In March 2009, the government and the CNDP signed a peace agreement under which the rebel force would be converted into a political party and the soldiers granted amnesty and included in the army and a new police force. However, the agreement received criticism for not going to the bottom of the causes of the conflict and rewarding war criminals as soon as possible by giving them high posts.

In parallel with the unrest in the Kivu provinces, there were fighting in northeastern Congo, where the countryside was infiltrated by the Ugandan LRA guerrilla (see Uganda: The Lord’s Resistance Army). Congo was supported by Ugandan and South Sudanese troops in 2008-2009 to drive away the LRA. The unrest in the area has continued on a smaller scale (see also Foreign Policy and Defense).

Monuc was converted at the end of 2010 to Monusco (French abbreviation of the United Nations Stabilization Organization for the Democratic Republic of Congo). Monuc was considered to have fulfilled his mission as a peacekeeping force. The mission of Monusco is to stabilize the troubled provinces of the east, where no war is formally going on.

Contested presidential election

Tensions rose before the election, which applied to both the National Assembly and the presidential post. There were some violent events around the election, with several deaths. According to the official result, Kabila won with 49 percent of the vote against 32 percent for Etienne Tshisekedi. The 78-year-old Tshisekedi refused to accept the result and proclaimed himself president and put in unofficial house arrest.
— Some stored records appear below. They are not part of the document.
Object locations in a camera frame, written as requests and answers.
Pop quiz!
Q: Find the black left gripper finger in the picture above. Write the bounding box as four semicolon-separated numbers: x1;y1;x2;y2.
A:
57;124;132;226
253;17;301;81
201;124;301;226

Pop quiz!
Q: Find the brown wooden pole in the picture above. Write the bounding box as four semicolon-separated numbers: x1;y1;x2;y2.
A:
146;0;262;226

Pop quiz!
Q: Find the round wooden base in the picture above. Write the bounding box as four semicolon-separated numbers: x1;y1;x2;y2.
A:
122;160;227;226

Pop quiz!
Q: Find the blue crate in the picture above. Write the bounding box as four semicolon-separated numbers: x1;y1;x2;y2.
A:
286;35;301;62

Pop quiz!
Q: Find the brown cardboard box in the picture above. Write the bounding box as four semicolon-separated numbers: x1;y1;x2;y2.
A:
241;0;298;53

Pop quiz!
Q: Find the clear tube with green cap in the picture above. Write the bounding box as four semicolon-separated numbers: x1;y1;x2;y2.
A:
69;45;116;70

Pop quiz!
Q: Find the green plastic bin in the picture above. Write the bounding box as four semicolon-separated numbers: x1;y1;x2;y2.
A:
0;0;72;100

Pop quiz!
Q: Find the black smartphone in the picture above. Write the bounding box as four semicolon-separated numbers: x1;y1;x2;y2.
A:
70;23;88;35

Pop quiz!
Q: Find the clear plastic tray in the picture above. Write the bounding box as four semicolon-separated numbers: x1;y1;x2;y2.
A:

Foreign observers were also critical of how the election was conducted.

The final result of the parliamentary elections was only presented after just over six months; Kabila’s party had strongly backed, but his party alliance still had more than half of the seats in the National Assembly.

M23 creates new concern in the east

In the spring of 2012, serious unrest erupted in the Kivu provinces, where the March 23 (M23) movement was formed by former Tutsi rebels who were included in the army but then dropped out. During the fall of that year, M23 occupied large parts of Nordkivu and temporarily held the provincial capital of Goma. M23’s success was a severe setback for President Kabila and meant a new break with Rwanda. The UN also accused Rwanda of being behind the M23, which also appeared to receive support from Uganda.

In February 2013, African leaders from eleven countries, following UN mediation, signed a peace treaty in Ethiopia’s capital Addis Ababa. Accordingly, a new United Nations military force was set up to fight the rebel movements in eastern Congo. The new force FIB sorted under Monusco but was given a more offensive assignment.

During the rest of the year negotiations took place between the M23 and the government, interspersed with battles in which the FIB force participated in support of the government army. In December, the M23, which was also shaken by internal contradictions, was militarily defeated and a peace agreement was signed in Nairobi, Kenya. However, the parties wrote on partially different documents and the agreement was considered defective.

A new investment in disarmament, demobilization and reintegration programs was launched in 2014, in an attempt to harm the armed groups.

Kabila tries to retain power

At the same time, there was concern that Kabila would try to cling to power despite the fact that he was not allowed to stand for re-election. At the beginning of 2015, a political crisis arose when parts of Kabila’s party alliance’s Presidential Majority (MP) tried to enforce an amendment to the electoral law, which meant that presidential and parliamentary elections should be held only after a census was conducted. The opposition boycotted a vote in parliament and violent demonstrations in Kinshasa demanded tens of lives. The government withdrew the proposal and later announced that local elections would be held in October 2015, followed by four indirect local and regional elections, and finally the presidential and parliamentary elections in November 2016.

But political tensions remained. The government was criticized for hastily attempting to push through a decentralization process (and creating several provinces), organizing too many costly elections in a short period of time and lacking resources to establish reliable voting lengths.